A brilliant article from The Argus 8 October 1908
In 1865 the Epsom Handicap, the famous spring mile was run in Sydney for the first time. Every year, apart from the EI year of 2007, the Epsom has been run and won. So by being first run in 1865 and it currently being 2016, less the missing year of 2007 that makes this Saturday’s Epsom, the 150th! Out of the 150 running’s, Gai has taken home the trophy seven times; in sixty years of trying, TJ only won the race once and it took Gunsynd to do it!
There have been five horses in the 150 year history of the race to win the Epsom in back-to-back years. In 1882 and 1883 a horse named Masquerade was the first to achieve this. A similarly named horse, Melodrama recorded consecutive wins in 1907 and 1908. Masquerade and Melodrama are both very important aspects to the classic Andrew Lloyd Webber musical The Phantom of the Opera just for interest’s sakes! Although Fabrizio Moretti is a drummer in the rock band The Strokes while Fabrizio Melan (Melano) is one of the great Opera lectures / educators of the world today. Please read on as to ascertain why Fabrizio is relevant to the conversation! Back to business… in 1963, a Queensland horse named Toi Port won the Epsom – then the next year, as The Beatles were flying out of Australia following their one and only visit Down Under, Toi Port won the race again. It then took until 1990 and 1991 and the champion gelding Super Impose before the race was again won in back-to-back years. Just for good measure in these years ‘Super’ as he was known also won the Doncaster.

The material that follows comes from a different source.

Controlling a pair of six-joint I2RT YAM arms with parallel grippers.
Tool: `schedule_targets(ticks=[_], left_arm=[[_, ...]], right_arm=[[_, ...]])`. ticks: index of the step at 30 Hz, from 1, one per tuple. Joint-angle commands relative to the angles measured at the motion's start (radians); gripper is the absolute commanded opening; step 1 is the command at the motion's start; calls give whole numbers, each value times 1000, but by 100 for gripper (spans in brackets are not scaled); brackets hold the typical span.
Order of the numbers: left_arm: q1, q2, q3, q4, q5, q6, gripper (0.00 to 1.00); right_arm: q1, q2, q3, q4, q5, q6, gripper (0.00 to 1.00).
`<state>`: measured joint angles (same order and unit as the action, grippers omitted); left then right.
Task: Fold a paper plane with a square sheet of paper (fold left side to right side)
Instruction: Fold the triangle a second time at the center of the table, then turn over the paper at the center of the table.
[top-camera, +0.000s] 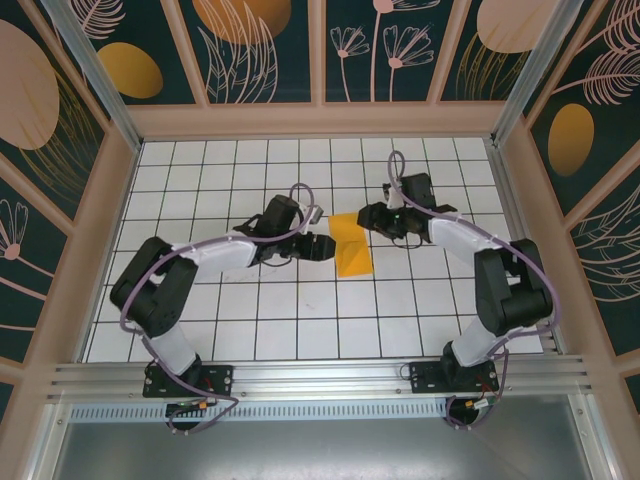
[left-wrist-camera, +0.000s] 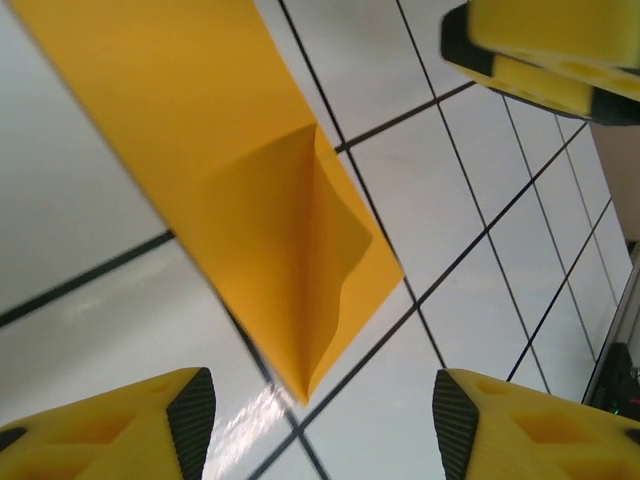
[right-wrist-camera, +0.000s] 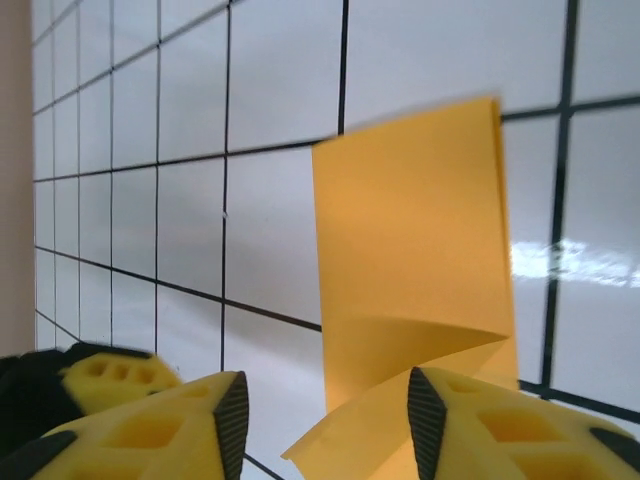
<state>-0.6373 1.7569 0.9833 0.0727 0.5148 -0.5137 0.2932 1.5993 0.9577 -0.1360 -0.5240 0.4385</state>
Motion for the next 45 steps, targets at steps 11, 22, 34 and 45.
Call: schedule_targets(ticks=[11, 22, 34, 45], left_arm=[[-11, 261, 231, 41, 208, 15, 59], [-12, 247, 221, -21, 44, 59, 20], [15, 182, 144, 28, 23, 25, 12], [25, 183, 137, 36, -1, 15, 14]], right_arm=[[-48, -63, -143, 39, 15, -18, 52], [-49, -55, -171, 48, -32, -10, 53], [14, 40, -186, 206, -137, 79, 52], [62, 173, -117, 258, -169, 109, 42]])
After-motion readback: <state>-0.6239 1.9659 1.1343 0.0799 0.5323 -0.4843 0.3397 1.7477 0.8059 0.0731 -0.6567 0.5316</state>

Then fast forward until 2004 and 2005 and the giant gelding Desert War owned by Gooree Stud and trained by Gai Waterhouse, won the Epsom in consecutive years. Desert War is the fifth and the last to date of the back-to-back winners, but what is extra special is that Desert War went within a whisker of winning the race a third time in 2006. On this day in 2006 Desert War was beaten 0.2 lengths by the very much in-form miler of the time, the grey gelding Racing To Win. Then to add insult to injury, in 2007, Desert War was flying but the Epsom was not run due to EI. Hindsight is a wonderful thing, but considering Desert War won the Queen Elizabeth in the autumn of 2007, he was looking great for a spring campaign, but alas Desert War certainly was not the only horse that missed opportunities during this despairing time for Sydney racing.
Nevertheless, Desert War has a stable named after him within Gai’s stable as a whole, he is in the annals of history as a consecutive winner of the Epsom, and he is one of the major reasons Gai is the leading Epsom Handicap winner of all-time, with more than twice as many victories in the great race as the next most successful.
Can Gai win the race in 2016? It will take a big gelding to do it, but who would bet against Fabrizio should Gai decide to run the son of High Chaparral? Desert War had won three of seven leading into the Epsom in 2004 – Fabrizio has won five of eight. Desert War was assigned with 50.5kg for his first crack at the Epsom Handicap – Fabrizio in early nominations has 50kg. Desert War was a 2000m horse and he proved this by winning the Queen Elizabeth and the Mackinnon – for weeks Gai has been saying Fabrizio is a middle distance horse and it is these horses that win the big mile races at Randwick. It is only Monday, but fingers crossed Gai has at least one chance to make it eight winners of the Epsom Handicap. After getting her licence, Gai won seven of the first 20 she contested after-all.